AMY GOODMAN: This is an ad approved by the Obama administration that features a series of women talking about Romney’s plans to defund Planned Parenthood.

DAWN: I think Mitt Romney is really out of touch with the average woman’s health issues.

ALICE: This is not the 1950s. Contraception is so important to women. It’s about a woman being able to make decisions.

DAWN: I don’t remember anyone as extreme as Romney.

MITT ROMNEY: I’ll cut off funding to Planned Parenthood.

ALICE: I don’t think Mitt Romney can even understand the mindset of someone who has to go to Planned Parenthood.

MITT ROMNEY: Planned Parenthood, we’re going to get rid of that.

AMY GOODMAN: That was the ad against Mitt Romney that was approved by the Obama campaign. Interestingly, Mitt Romney once supported Planned Parenthood, as his wife Ann did, as his mother did, but now says he is opposed. But you have Congressmember Ryan, who has been opposed throughout his career.

NICOLE SAFAR: Right.

AMY GOODMAN: And also, interestingly, Obama, just before this announcement, had this big event in Colorado, where he was introduced by Sandra Fluke, who was the young law student at Georgetown who became the target of Rush Limbaugh’s ire as she tried to speak before Congress on the importance of contraception being funded in college clinics. Nicole?

NICOLE SAFAR: Right. I mean, I think you see a very different vision for women’s role in society, women’s role in our country, when you look at President Obama and everything that he has done to help women get access to better healthcare, to, you know, more affordable healthcare, and when you look at Governor Romney and Congressman Ryan and their ideas, which are very, you know, a hundred years ago. This is not the future that women see for themselves in America. And I think it is a
very stark choice between the two sides.

AMY GOODMAN: Can you talk more about what is called the Sanctity of Human Life Act, what others call the “Personhood Amendment,” what exactly it means, saying a “fertilized egg shall have all” — this is in quotes — “shall have all the legal and constitutional attributes and privileges of personhood”?

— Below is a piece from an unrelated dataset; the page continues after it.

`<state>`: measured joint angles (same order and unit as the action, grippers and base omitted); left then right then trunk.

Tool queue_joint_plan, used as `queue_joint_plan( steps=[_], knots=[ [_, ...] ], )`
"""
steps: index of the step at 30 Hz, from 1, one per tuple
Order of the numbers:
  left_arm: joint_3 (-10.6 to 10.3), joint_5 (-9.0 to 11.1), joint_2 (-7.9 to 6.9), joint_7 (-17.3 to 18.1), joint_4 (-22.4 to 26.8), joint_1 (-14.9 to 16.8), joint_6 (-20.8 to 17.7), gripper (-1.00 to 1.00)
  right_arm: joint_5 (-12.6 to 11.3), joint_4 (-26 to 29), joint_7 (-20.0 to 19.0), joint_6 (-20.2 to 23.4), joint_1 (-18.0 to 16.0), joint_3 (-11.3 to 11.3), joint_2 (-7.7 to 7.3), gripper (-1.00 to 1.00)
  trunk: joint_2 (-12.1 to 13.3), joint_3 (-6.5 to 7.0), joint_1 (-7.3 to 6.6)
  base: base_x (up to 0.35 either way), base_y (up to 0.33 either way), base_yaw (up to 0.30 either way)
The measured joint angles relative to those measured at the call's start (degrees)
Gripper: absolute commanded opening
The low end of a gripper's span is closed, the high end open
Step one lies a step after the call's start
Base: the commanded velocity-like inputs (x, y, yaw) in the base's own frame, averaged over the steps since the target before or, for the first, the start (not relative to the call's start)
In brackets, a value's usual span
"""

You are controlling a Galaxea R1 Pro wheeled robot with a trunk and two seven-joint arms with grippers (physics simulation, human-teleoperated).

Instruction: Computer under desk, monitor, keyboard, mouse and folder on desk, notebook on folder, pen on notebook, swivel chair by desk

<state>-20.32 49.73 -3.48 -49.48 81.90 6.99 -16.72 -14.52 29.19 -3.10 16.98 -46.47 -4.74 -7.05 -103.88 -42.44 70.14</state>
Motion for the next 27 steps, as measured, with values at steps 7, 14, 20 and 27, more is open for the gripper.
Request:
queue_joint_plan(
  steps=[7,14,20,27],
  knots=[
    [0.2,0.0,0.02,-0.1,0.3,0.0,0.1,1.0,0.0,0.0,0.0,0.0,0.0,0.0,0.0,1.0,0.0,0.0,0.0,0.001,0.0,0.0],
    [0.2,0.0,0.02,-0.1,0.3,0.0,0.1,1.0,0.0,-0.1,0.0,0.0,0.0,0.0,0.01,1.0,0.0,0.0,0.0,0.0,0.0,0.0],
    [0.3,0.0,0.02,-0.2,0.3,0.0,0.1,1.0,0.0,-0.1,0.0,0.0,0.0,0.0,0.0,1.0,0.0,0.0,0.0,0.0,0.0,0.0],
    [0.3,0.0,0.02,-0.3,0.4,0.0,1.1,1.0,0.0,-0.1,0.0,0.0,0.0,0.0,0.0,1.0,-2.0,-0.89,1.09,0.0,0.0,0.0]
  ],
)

NICOLE SAFAR: Right. Well, I mean, I think, again, the first thing that it does is it makes all abortion in this country illegal, so that means women don’t have the option. Even if a woman will die, even if her health is deeply at risk, she no longer will be able to get the medical care she needs to protect herself. It is—it’s consequences on hormonal birth control and the implanted and IUD birth control, we don’t know. We don’t know how the courts would read it to affect some of those basic prevention methods. And then in vitro fertilization, you know, that’s a whole—a whole ’nother area where women and families are trying to have children and are trying to have healthy pregnancies, and here is the government saying, “Oh, no, I think we know better than you do when it comes to you and your family.”

AMY GOODMAN: Finally, Nicole, talk about what happened in Wisconsin in April, the bombing of the clinic in Wisconsin.

NICOLE SAFAR: We did have an act of violence directed at one of our health centers this spring. And, you know, it kind of brings to light the really—the reality of the environment that women have to sometimes go through to get access to basic healthcare. It shouldn’t be this way. Women’s health should not be politicized. We shouldn’t have to be—it shouldn’t be used as a political football, really, when, you know, Republicans are trying to stir up their base. And that’s exactly—probably the only time we’ll see Paul Ryan and Mitt Romney talk about these issues, is when they are in a crowd of conservative followers. We won’t see them talk about their opposition to birth control and abortion when they’re in the mainstream media. And I think that’s why it’s really important for us to talk about these issues and really lift them up so everyone knows exactly what you’re getting into with a Romney-Ryan vision for America.

AMY GOODMAN: Nicole Safar, I want to thank you for being with us, public policy director of Planned Parenthood Advocates of Wisconsin, speaking to us from Madison.